> _Stored data_

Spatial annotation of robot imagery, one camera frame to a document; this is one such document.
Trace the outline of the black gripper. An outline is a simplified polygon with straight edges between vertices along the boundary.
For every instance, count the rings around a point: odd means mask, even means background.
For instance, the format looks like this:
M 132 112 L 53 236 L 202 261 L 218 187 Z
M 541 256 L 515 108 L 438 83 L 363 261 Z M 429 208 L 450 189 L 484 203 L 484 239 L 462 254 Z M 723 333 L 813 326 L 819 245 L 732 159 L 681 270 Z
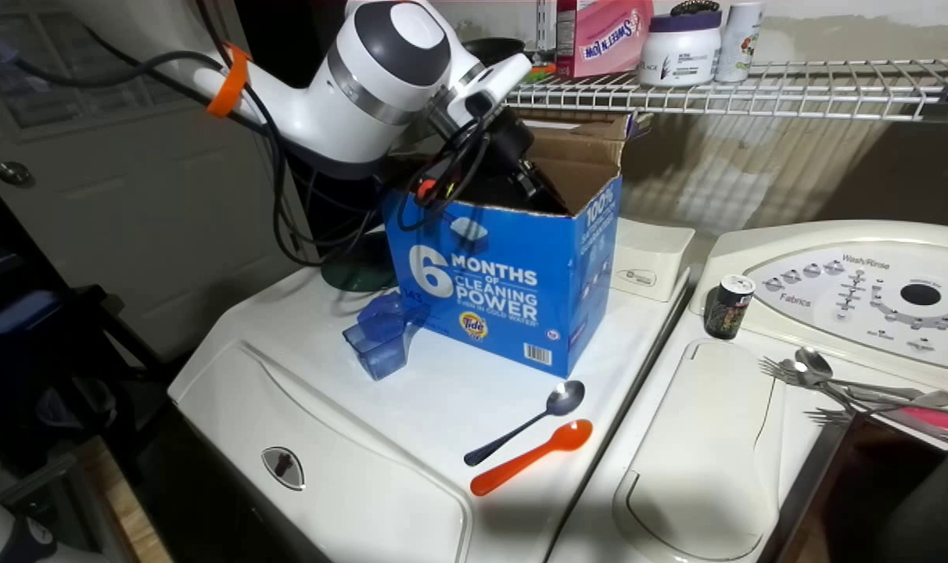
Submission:
M 483 196 L 513 208 L 564 213 L 567 203 L 557 187 L 527 159 L 532 140 L 535 134 L 513 108 L 493 114 L 488 124 Z

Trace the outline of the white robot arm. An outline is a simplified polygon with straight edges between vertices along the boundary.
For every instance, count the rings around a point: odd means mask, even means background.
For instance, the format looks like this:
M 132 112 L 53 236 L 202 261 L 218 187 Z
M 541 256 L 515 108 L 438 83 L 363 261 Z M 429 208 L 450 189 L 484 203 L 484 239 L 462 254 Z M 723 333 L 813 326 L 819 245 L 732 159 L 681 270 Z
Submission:
M 334 172 L 374 170 L 404 129 L 429 114 L 446 145 L 477 145 L 504 163 L 525 208 L 564 208 L 527 163 L 532 134 L 504 105 L 532 59 L 472 57 L 429 0 L 351 0 L 306 88 L 240 63 L 199 19 L 194 0 L 56 0 L 86 30 L 126 54 L 136 71 L 202 93 L 211 114 L 272 129 L 302 159 Z

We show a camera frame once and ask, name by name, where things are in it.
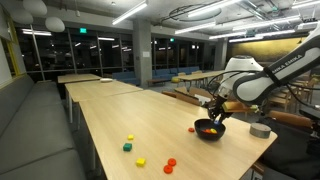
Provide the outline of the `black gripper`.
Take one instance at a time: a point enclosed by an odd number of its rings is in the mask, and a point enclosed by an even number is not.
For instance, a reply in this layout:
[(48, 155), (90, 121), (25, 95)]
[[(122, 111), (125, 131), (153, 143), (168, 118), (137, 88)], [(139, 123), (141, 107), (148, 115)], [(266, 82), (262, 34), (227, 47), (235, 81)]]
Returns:
[(217, 97), (215, 100), (212, 100), (208, 103), (207, 112), (210, 120), (212, 122), (216, 121), (216, 118), (219, 117), (219, 124), (231, 116), (230, 112), (225, 112), (222, 105), (226, 102), (226, 99), (223, 97)]

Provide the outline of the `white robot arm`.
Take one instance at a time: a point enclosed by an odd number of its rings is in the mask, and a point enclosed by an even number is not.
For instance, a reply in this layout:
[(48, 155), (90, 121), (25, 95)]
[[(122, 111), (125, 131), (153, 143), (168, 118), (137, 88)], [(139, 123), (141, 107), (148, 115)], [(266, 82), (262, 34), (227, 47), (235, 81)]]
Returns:
[(251, 56), (234, 56), (221, 73), (223, 80), (216, 101), (208, 107), (208, 116), (217, 124), (228, 118), (222, 105), (230, 94), (248, 106), (260, 106), (272, 90), (287, 85), (319, 63), (320, 23), (294, 50), (267, 67), (259, 65)]

> _About this exercise_
Every line with the string "straight" in the material should be returned.

> _Written solution_
Trace the outline of the black gripper. An outline is a simplified polygon with straight edges between vertices along the boundary.
Trace the outline of the white robot arm. An outline is a simplified polygon with straight edges between vertices along the boundary.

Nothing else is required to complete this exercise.